第十一代垂仁天皇の皇女倭姫命が、御杖代(御使い)として天照坐皇大御神(八咫鏡)を奉戴して、宮川下流の磯宮を出発し、上流の方に進むと、砂をも流す急流の瀬があり困っておられたので、真奈胡神がお出迎えをしてお渡しした。

瀧原竝宮

倭姫命はさらに真奈胡神の案内で進むと「大河の瀧原の国」という美しい土地があったので、この地に草木を刈り払って新宮を建てられたのが起源という。

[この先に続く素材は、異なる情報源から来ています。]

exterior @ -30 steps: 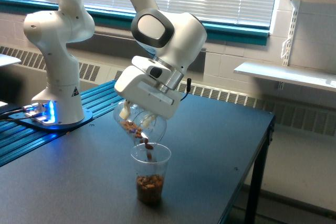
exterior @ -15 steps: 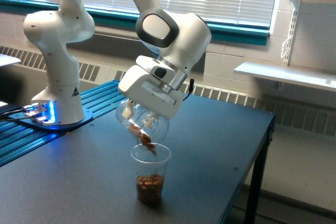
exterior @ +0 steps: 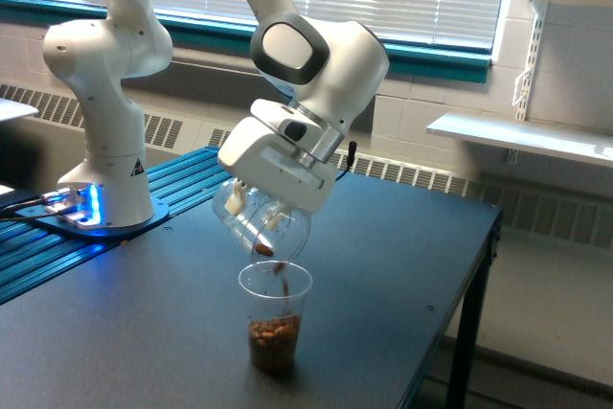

ちなみに、倭姫命を渡した地には真奈胡神をまつる御瀬社は、皇大神宮摂社多岐原神社で、大紀町三瀬川の宮川を臨む断崖の上に設置されている。


左:瀧原竝宮 右:瀧原宮
瀧原宮・瀧原竝宮とも皇大御神の御魂を奉斎しているのは、皇大神宮に皇大御神を奉祀し、同別宮荒祭宮に皇大御神の荒御魂を奉斎する姿の古い形と考えられている。

左:御船倉 右:若宮神社
瀧原宮、瀧原竝宮の横に坐するのは、若宮神を祀る若宮神社と御船代を納めている御船倉。
御船代とは御神体を納めた御樋代を入れて神殿に安置する器のこと。

長由介神社
そして、境内東脇に鎮座するには長由介神社。
長由介神と川島神を祀っている。

東方の古殿地(式年遷宮のための敷地)に立つ巨木。
境内に自生する木々の中で、最も力強く立っていたように思える。

心地良いせせらぎ
「伊勢神宮」の中で一番印象に残るお宮は?と尋ねられたら、迷わず「瀧原宮」と即答してしまう程、心に強く強く響いたお宮でした。

レトロな宇治山田駅舎
帰路は、路線バスを使って(この手段しかなかった)松坂市経由で、宇治山田駅へ。
すっかり夕暮れに包まれ始めておりました。